On storage and shelf-life, anecdotes from across the industry suggest 4-(2-Bromoethyl)-3-Chloro-1,3-Dihydro-2H-Indol-2-One stands up to the minor abuses of day-to-day research: humidity swings, temperature lags between fridge and bench, and multiple bottle openings. Waste is lower, and more batches stick to spec, reducing headaches when moving from screening to piloting lots.
Sustainability in chemical research is about more than just using less solvent or recycling glassware. It is about reducing waste at every step, minimizing steps in synthesis, and choosing intermediates that hold up under green chemistry conditions. The dual-halogenated oxindole here typically performs reactions cleanly, limiting side-reactions that might complicate purification or increase solvent wash volumes. That alone can shave significant environmental burden from a development cycle.
Responsible researchers know that transparency around product sourcing, synthesis methods, and environmental impact matters. Moving forward, it pays to work with building blocks that not only do the job in the flask but also tick boxes for safer, cleaner, and less wasteful work. From talking with others in CROs and pharma, the demand for intermediates that shave unnecessary steps or hazardous reagents off project plans continues to grow.
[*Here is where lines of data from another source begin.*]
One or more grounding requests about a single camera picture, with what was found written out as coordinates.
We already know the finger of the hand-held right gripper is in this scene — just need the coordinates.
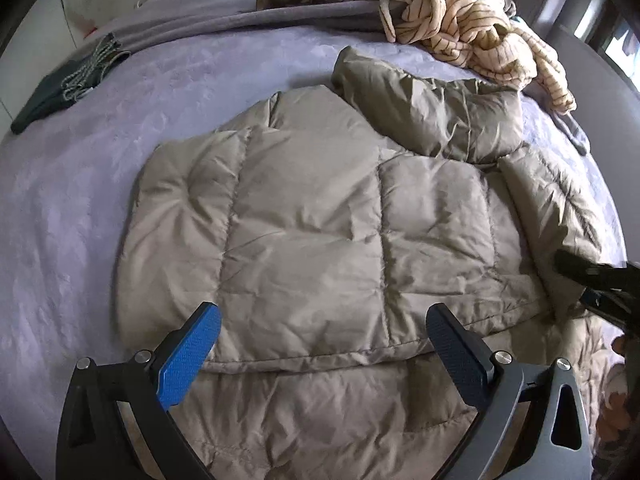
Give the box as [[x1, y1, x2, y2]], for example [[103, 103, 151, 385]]
[[554, 249, 640, 333]]

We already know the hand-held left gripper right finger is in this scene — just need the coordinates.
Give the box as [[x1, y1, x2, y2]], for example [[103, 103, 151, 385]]
[[425, 303, 593, 480]]

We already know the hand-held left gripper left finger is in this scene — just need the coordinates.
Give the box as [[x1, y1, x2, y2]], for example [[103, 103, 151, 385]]
[[56, 302, 223, 480]]

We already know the beige puffer jacket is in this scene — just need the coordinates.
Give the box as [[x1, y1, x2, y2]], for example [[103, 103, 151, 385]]
[[114, 46, 626, 480]]

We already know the person's patterned clothing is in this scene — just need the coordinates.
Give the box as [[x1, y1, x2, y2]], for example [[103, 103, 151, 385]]
[[592, 332, 640, 480]]

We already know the grey padded bed panel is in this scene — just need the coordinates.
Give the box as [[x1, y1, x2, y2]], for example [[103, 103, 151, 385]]
[[542, 25, 640, 111]]

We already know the window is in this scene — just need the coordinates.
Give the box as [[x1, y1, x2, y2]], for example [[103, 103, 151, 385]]
[[600, 10, 640, 81]]

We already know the cream striped fleece garment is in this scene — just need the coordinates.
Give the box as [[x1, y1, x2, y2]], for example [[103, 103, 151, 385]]
[[379, 0, 577, 113]]

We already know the dark green cloth with cord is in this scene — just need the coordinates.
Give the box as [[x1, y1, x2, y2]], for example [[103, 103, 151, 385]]
[[11, 32, 133, 135]]

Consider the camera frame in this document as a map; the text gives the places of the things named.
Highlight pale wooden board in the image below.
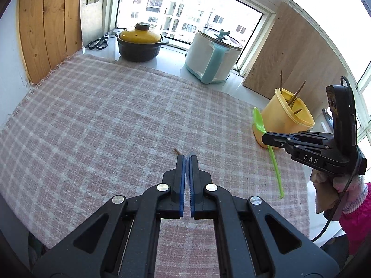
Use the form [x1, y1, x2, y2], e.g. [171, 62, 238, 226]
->
[242, 1, 348, 105]

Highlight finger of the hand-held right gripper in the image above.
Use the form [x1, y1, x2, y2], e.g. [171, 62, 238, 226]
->
[262, 132, 334, 151]
[290, 131, 334, 138]

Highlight black clay pot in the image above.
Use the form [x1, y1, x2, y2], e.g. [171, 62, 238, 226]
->
[117, 32, 169, 63]

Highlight person's right hand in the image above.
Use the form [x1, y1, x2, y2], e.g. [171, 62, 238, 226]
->
[310, 170, 368, 215]

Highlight yellow plastic container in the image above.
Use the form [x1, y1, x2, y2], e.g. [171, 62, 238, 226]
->
[253, 88, 315, 149]

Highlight person's right forearm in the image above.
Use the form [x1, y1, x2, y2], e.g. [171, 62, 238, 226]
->
[339, 182, 371, 255]

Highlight grey cutting board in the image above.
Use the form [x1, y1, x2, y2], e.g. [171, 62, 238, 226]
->
[80, 0, 104, 48]

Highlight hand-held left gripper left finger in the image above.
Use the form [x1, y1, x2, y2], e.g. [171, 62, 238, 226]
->
[32, 154, 186, 278]

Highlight yellow pot lid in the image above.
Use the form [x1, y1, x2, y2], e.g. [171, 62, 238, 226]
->
[119, 22, 163, 44]

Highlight knotty pine wooden board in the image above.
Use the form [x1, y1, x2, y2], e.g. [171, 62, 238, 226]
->
[17, 0, 86, 85]

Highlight black handled scissors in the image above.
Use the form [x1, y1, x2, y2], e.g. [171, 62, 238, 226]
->
[85, 30, 119, 50]

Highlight white electric cooking pot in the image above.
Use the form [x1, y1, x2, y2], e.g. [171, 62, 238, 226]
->
[185, 27, 243, 84]

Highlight pink checked cloth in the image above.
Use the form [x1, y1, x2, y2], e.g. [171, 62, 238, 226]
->
[0, 54, 310, 278]

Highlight green plastic spoon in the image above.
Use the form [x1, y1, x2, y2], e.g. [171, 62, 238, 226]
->
[253, 107, 285, 199]

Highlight glass lid with teal knob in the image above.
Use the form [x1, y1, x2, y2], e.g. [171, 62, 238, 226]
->
[196, 26, 243, 51]

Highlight apartment buildings outside window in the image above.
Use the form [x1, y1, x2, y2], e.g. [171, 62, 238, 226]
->
[119, 0, 263, 42]

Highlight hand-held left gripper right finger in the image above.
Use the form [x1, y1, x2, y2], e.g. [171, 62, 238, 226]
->
[189, 154, 339, 278]

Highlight black cable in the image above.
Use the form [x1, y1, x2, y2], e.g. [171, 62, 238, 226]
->
[311, 77, 366, 241]

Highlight white window frame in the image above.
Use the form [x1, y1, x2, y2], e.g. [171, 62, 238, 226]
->
[84, 0, 293, 73]

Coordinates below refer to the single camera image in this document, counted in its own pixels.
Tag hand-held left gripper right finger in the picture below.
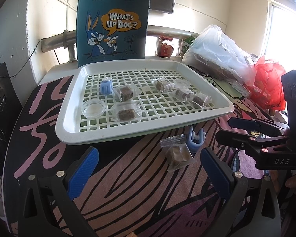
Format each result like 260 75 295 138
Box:
200 147 282 237

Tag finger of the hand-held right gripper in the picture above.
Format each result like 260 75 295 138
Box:
216 130 289 155
228 117 290 137

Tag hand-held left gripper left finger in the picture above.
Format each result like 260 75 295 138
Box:
17 146 100 237

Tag light blue plastic clip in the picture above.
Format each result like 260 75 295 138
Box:
186 126 206 153
100 78 113 95

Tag clear brown snack packet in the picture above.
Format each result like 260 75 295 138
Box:
160 134 196 172
191 92 213 106
152 78 174 93
173 89 195 102
113 84 141 102
111 102 143 122

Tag white grid tray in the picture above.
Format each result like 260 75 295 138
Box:
55 60 235 146

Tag clear round plastic lid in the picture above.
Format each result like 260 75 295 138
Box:
81 99 106 118
175 79 191 90

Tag clear plastic packaging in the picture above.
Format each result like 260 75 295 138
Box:
230 80 251 97

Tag red plastic bag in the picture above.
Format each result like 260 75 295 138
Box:
247 55 287 110

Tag clear plastic bag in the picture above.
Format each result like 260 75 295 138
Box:
182 25 258 86

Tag window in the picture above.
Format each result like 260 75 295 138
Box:
266 0 296 62

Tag green white carton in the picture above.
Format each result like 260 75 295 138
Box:
179 36 200 56

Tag black water dispenser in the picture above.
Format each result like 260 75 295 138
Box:
0 63 22 173

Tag glass jar red contents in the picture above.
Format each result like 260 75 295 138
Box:
156 36 175 58

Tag teal cartoon tote bag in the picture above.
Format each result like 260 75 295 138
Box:
75 0 151 68

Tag grey metal pipe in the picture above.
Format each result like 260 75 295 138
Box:
41 25 200 54

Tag black cable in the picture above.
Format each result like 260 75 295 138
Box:
0 38 42 78
Products like this fit neatly in that box.
Most chemists and material scientists want options that let them shift focus without tossing out everything they already have. The chemical diversity unlocked by the 4-(2-bromoethyl) and 3-chloro modifications means a single building block covers a wider swath of research goals—from medicinal chemistry to materials science, even dipping into agrochemical discovery and specialty manufacturing. Peering into patent filings and peer-reviewed literature, it's clear that versatility matters more now than ever.
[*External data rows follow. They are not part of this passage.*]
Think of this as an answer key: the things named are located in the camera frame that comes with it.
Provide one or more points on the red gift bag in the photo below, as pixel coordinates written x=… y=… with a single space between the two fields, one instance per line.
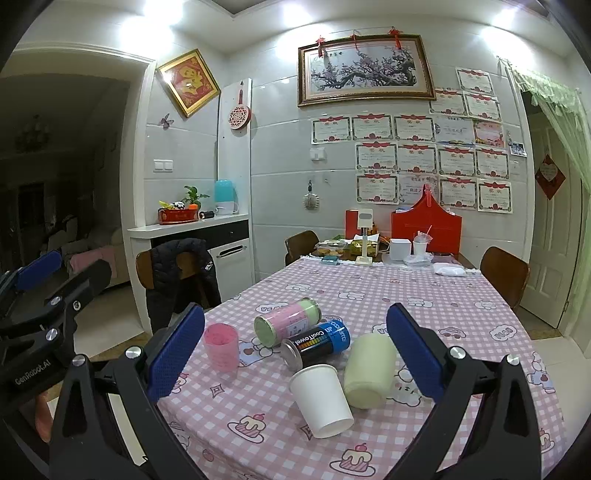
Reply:
x=425 y=226

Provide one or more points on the red round wall ornament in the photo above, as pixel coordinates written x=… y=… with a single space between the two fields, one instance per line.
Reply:
x=240 y=117

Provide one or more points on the white door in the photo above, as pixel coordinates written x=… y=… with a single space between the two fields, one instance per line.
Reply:
x=549 y=258

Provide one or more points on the group of wall certificates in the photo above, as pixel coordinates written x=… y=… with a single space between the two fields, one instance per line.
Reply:
x=415 y=157

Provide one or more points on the red diamond door decoration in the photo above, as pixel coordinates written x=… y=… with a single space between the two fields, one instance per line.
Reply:
x=549 y=175

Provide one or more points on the green lace curtain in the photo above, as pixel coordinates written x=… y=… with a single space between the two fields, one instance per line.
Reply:
x=558 y=94

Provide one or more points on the food container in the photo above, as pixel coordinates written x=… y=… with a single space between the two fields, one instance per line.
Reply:
x=332 y=247

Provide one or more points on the light sofa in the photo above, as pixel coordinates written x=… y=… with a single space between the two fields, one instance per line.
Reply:
x=104 y=237

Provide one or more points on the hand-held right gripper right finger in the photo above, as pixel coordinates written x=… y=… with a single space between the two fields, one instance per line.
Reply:
x=413 y=355

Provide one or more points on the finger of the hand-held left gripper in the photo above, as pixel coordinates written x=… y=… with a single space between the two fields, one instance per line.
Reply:
x=90 y=279
x=39 y=270

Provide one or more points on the white square box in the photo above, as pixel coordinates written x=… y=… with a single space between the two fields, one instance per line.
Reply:
x=400 y=249

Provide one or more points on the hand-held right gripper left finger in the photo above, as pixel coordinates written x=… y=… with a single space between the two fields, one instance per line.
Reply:
x=178 y=350

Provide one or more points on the black and blue can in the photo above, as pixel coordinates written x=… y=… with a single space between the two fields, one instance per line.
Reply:
x=318 y=344

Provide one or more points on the pink and green canister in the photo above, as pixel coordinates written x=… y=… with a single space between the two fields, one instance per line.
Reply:
x=288 y=321

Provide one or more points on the white cloth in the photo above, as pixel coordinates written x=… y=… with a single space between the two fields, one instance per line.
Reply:
x=450 y=270

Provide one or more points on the butterfly wall decal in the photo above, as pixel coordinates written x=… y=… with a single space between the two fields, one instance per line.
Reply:
x=166 y=121

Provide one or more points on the wooden chair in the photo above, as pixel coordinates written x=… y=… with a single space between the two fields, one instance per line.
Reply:
x=142 y=265
x=300 y=244
x=505 y=272

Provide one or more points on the red tray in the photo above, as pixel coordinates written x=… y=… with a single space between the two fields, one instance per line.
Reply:
x=178 y=217

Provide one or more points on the red and gold framed picture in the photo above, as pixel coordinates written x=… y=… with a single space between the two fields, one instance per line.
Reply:
x=188 y=83

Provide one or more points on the hanging grey scrubber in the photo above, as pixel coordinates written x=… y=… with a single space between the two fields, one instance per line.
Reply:
x=310 y=201

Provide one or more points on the white stand lamp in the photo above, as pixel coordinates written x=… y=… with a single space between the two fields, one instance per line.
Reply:
x=364 y=249

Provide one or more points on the small wall photo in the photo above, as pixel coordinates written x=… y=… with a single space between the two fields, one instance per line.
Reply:
x=517 y=149

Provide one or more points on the small teal box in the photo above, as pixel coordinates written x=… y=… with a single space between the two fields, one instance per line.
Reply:
x=330 y=260

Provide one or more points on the black jacket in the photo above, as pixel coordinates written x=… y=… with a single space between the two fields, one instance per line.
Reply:
x=184 y=286

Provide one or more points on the teal and white humidifier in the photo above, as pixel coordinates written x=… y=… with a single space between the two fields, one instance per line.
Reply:
x=226 y=194

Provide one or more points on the small potted plant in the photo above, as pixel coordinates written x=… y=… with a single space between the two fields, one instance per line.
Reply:
x=193 y=196

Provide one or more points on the chandelier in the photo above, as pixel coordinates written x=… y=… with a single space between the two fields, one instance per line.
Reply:
x=32 y=134

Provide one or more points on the pink checkered tablecloth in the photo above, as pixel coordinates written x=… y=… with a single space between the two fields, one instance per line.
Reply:
x=415 y=295

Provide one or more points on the white wall switch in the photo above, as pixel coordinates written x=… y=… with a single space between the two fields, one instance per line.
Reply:
x=317 y=154
x=163 y=165

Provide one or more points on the person's left forearm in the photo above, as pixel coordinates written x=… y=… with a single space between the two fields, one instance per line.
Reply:
x=44 y=415

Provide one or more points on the pink blanket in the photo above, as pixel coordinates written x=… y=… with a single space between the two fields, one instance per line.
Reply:
x=94 y=261

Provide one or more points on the cream plastic cup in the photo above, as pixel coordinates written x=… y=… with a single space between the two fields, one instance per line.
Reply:
x=369 y=369

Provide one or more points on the pink plastic cup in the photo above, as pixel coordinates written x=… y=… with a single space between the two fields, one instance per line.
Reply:
x=222 y=348

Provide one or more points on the white paper cup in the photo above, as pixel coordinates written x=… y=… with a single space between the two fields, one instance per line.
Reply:
x=323 y=401

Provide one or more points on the white counter cabinet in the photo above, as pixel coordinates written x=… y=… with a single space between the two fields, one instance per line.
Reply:
x=231 y=267

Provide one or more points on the framed blossom painting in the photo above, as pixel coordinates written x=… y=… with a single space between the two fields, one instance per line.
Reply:
x=364 y=69

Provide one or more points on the clear cup with straw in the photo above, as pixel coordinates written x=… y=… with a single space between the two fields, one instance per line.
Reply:
x=421 y=247
Indoles and their cousins belong among the few scaffold systems recognized across therapeutic, functional, and industrial domains. This particular compound, shaped by years of iterative research and practical input from the bench up, welcomes future adaptation. Researchers excited to explore next-generation small molecule libraries, coupling reactions, or novel bioactive fine chemicals will gain more value using this as a base than relying on more limited, older analogues.
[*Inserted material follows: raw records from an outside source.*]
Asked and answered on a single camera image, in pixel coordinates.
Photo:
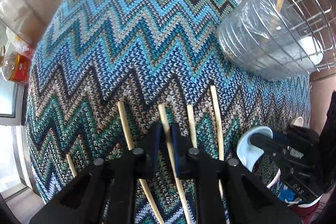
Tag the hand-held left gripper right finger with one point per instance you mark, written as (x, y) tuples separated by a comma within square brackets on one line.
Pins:
[(175, 153)]

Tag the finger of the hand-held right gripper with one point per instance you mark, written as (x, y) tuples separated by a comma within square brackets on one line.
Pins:
[(270, 146), (302, 136)]

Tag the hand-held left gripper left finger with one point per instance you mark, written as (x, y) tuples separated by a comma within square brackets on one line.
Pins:
[(157, 140)]

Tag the pink ceramic spoon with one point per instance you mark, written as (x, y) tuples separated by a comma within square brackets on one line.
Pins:
[(296, 121)]

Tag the clear plastic liner cup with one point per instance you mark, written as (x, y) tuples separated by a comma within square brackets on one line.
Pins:
[(244, 29)]

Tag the red garment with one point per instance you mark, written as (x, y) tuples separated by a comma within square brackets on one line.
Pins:
[(307, 214)]

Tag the zigzag knit cloth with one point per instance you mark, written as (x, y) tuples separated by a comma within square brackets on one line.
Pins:
[(131, 43)]

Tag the window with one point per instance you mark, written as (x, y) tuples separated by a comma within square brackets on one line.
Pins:
[(19, 103)]

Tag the red tin can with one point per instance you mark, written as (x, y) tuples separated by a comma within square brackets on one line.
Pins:
[(18, 67)]

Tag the white plastic bag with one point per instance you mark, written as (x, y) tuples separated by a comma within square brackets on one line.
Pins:
[(18, 40)]
Sometimes in chemistry, it’s the small, thoughtful modifications that unlock a whole new set of solutions. In my years on the bench and in collaboration with others, the biggest advances have come from rethinking not only what researchers want, but what they consistently run into as obstacles. By addressing historical pain points—unpredictable reactivity, storage instability, poor purification, or limited downstream utility—this product stands out.
The move to dual-functionalized oxindole intermediates is not just a trend; it’s a direct response to hands-on experience, rapidly shifting research priorities, and shared demand for smoother, more efficient pathways to discovery. 4-(2-Bromoethyl)-3-Chloro-1,3-Dihydro-2H-Indol-2-One is more than a catalog entry; it is the result of continual evolution at the front lines of modern chemical research.